There's something very odd about our number system;
something maddeningly counter-intuitive.

It pertains to the first digit in the numbers we encounter
throughout the day; numbers like street addresses, bills,
and stock prices.

It even pertains to the first digit of the lengths of rivers,
the heights of buildings, the population sizes of cities
and the square roots of integers.

Here's the oddity -

more numbers begin with the digit 1 than with the digit 2,
more begin with the digit 2 than the digit 3, more begin
with 3 than 4 ...... and more with an 8 than a 9.
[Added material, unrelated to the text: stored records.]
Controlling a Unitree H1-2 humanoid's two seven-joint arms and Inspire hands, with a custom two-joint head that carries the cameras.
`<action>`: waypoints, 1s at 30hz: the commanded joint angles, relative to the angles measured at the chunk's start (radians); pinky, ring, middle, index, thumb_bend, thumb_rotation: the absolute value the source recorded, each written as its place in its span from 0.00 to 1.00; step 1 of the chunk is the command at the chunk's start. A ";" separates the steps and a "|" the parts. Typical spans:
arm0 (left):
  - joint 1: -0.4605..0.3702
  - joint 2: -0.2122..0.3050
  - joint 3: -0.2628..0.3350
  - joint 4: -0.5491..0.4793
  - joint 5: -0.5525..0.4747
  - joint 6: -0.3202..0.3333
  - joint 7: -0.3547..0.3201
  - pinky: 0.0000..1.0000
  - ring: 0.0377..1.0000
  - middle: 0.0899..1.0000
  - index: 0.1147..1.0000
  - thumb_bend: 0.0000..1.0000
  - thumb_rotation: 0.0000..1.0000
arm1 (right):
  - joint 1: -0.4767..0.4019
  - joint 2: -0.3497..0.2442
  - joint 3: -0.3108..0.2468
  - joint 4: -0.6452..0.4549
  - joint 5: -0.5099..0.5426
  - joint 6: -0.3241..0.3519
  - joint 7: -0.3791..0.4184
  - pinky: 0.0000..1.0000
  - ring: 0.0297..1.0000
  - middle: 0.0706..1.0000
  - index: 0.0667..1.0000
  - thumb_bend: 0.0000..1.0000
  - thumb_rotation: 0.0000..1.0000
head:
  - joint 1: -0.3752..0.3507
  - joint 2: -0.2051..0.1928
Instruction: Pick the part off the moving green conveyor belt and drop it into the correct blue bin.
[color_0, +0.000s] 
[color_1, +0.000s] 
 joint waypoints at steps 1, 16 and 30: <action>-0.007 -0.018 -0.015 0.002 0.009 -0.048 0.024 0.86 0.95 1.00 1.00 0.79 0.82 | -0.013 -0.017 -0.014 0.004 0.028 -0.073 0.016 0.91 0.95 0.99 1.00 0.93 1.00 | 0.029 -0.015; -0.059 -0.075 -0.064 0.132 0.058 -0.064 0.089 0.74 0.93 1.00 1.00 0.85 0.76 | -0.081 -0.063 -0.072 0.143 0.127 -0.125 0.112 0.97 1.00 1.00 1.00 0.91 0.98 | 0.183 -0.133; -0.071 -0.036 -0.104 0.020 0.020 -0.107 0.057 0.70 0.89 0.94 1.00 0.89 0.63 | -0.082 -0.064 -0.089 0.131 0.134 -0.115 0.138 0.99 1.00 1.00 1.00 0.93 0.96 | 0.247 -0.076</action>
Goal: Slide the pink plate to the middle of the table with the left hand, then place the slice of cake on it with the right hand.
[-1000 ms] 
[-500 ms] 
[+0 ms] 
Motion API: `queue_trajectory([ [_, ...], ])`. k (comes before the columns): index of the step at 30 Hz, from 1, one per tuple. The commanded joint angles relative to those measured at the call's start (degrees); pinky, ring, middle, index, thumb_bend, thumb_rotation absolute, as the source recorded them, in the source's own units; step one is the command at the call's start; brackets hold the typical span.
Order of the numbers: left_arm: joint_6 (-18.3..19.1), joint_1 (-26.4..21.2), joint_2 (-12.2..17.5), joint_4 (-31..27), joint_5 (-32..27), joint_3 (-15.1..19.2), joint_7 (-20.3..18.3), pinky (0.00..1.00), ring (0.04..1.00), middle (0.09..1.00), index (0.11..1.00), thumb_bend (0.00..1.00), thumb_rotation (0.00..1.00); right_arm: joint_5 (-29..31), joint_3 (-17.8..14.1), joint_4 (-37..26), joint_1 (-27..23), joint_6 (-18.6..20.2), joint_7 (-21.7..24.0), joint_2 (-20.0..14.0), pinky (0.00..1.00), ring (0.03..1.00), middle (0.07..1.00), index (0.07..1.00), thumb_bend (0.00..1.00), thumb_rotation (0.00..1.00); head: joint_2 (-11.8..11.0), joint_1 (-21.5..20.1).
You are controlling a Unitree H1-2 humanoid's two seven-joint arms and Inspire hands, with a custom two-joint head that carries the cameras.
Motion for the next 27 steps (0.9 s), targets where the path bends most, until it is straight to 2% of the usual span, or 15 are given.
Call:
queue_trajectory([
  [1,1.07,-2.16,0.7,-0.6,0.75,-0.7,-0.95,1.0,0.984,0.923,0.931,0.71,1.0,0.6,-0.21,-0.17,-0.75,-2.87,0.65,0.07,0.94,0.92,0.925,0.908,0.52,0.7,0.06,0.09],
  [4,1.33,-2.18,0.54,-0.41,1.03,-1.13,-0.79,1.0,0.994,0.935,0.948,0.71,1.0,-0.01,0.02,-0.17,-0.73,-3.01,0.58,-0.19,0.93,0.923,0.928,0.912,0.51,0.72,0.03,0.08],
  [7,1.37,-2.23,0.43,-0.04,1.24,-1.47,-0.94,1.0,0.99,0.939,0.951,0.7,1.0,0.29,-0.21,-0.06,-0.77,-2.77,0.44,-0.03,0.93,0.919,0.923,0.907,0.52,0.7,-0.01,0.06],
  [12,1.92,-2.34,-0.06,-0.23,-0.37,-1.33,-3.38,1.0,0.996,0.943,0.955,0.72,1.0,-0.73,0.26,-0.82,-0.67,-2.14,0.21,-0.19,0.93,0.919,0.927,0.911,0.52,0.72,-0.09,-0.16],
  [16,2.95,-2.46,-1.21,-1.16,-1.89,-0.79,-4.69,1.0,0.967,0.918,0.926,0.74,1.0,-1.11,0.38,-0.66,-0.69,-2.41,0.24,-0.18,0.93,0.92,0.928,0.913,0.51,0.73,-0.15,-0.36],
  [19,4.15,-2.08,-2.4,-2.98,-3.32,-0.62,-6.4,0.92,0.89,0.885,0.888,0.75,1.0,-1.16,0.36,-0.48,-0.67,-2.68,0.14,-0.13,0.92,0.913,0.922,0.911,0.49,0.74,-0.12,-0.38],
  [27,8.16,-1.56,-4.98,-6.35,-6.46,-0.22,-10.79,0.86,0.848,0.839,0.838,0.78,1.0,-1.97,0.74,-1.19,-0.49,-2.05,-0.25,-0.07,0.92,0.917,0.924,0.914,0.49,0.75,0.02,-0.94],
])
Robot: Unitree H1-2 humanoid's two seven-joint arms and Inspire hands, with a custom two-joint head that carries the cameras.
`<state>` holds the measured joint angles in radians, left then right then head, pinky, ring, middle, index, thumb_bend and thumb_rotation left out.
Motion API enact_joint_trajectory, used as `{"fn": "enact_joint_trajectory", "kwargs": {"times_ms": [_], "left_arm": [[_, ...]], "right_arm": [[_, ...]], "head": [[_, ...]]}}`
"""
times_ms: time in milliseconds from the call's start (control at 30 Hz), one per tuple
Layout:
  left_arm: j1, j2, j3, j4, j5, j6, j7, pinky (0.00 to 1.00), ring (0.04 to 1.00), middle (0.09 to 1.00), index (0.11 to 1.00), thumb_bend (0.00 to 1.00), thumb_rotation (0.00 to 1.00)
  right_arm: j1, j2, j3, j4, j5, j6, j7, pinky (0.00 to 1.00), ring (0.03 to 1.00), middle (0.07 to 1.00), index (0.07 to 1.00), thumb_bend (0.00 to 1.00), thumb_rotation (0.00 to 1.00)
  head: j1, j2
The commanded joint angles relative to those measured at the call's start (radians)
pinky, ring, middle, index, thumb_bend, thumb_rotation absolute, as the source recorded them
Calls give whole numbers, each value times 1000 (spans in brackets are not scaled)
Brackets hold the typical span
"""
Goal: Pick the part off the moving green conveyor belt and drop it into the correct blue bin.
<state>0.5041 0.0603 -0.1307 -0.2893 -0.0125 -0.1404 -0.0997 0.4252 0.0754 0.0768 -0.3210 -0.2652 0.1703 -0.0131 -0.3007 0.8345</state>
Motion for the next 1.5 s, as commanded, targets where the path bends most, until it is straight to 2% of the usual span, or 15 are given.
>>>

Approximately 30% of real world numbers begin with
the digit 1; and a number is six times more likely to have
a 1 as its first digit than a 9.

This phenomenon goes by the name of Benford's Law.

You can bend your mind pondering its mathematical
basis and the kinds of number sets it applies to by
checking out sites like these -  1, 2, 3, 4, 5.


Posted in Facts-Figures

Comments

Soo strange.. it has nothing to do with the fact that we label things in the world sequentially.. no.. nothing at all.
Posted by Dave on 1/22/2010 8:28:09 PM
@Dave - do some research! Benford's Law only applies to data sets which span multiple orders of magnitude
Posted by Chris on 3/12/2010 9:44:52 PM
@Chris - you might want to read those yourself, the majority of the items they list are driven in exactly the manner Dave points out. The remainder are so few they fall into the category of 'if some apples are red, then this green apple must be a pear'.